# [What is expected]
Transcribe the data exactly, omitting whatever pictures it holds.

Items from a data source
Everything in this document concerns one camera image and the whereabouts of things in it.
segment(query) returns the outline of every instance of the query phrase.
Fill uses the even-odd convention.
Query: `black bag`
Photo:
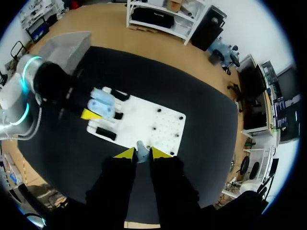
[[[132,20],[154,24],[165,28],[171,28],[174,24],[174,17],[160,11],[138,7],[131,15]]]

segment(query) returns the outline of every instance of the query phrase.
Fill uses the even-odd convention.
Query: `gray bin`
[[[38,56],[58,64],[71,75],[91,46],[91,35],[90,31],[57,35],[46,42]]]

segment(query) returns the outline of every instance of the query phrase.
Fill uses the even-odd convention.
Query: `black mat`
[[[200,193],[201,207],[218,199],[236,142],[234,102],[176,68],[112,49],[91,47],[78,68],[83,69],[81,79],[97,88],[115,88],[184,113],[187,119],[178,156]],[[88,98],[75,91],[72,98],[86,107]],[[46,107],[37,135],[19,141],[25,158],[48,183],[81,202],[98,178],[104,158],[125,150],[89,134],[86,126],[87,121],[69,112],[58,120],[58,111]],[[147,163],[137,167],[127,221],[159,222]]]

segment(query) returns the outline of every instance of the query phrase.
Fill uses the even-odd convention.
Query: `black speaker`
[[[225,13],[215,6],[211,6],[194,32],[191,41],[199,49],[206,51],[212,42],[223,31],[222,27],[227,17]]]

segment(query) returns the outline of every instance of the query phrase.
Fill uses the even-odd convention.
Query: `cardboard box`
[[[182,5],[183,0],[168,0],[167,2],[167,8],[170,11],[178,12],[180,10],[180,7]]]

# [Answer to this problem]
Everything in this document concerns one camera image and the whereabouts of things in it.
segment(query) returns the outline of every instance of the query phrase.
Fill uses the even-odd convention.
Query: `black bag`
Photo:
[[[132,20],[154,24],[165,28],[171,28],[174,24],[174,17],[160,11],[138,7],[131,15]]]

segment(query) returns the outline of every instance of the query phrase.
Fill uses the even-odd convention.
Query: `gray bin`
[[[38,56],[58,64],[71,75],[91,46],[91,35],[90,31],[57,35],[46,42]]]

segment(query) returns the outline of every instance of the query phrase.
Fill uses the even-odd convention.
Query: `black mat`
[[[200,193],[201,207],[218,199],[236,142],[234,102],[176,68],[112,49],[91,47],[78,68],[83,69],[81,79],[97,88],[115,88],[184,113],[187,119],[178,156]],[[88,98],[75,91],[72,98],[86,107]],[[46,107],[37,135],[19,141],[25,158],[48,183],[81,202],[98,178],[104,158],[125,150],[89,134],[86,126],[87,121],[69,112],[58,120],[58,111]],[[147,163],[137,167],[127,221],[159,222]]]

segment(query) returns the outline of every instance of the query phrase.
Fill uses the even-odd convention.
Query: `black speaker`
[[[225,13],[215,6],[211,6],[194,32],[191,41],[199,49],[206,51],[212,42],[223,31],[222,27],[227,17]]]

segment(query) returns the outline of every instance of the query phrase.
Fill uses the even-odd convention.
Query: `cardboard box`
[[[182,5],[183,0],[168,0],[167,2],[167,8],[170,11],[178,12],[180,10],[180,7]]]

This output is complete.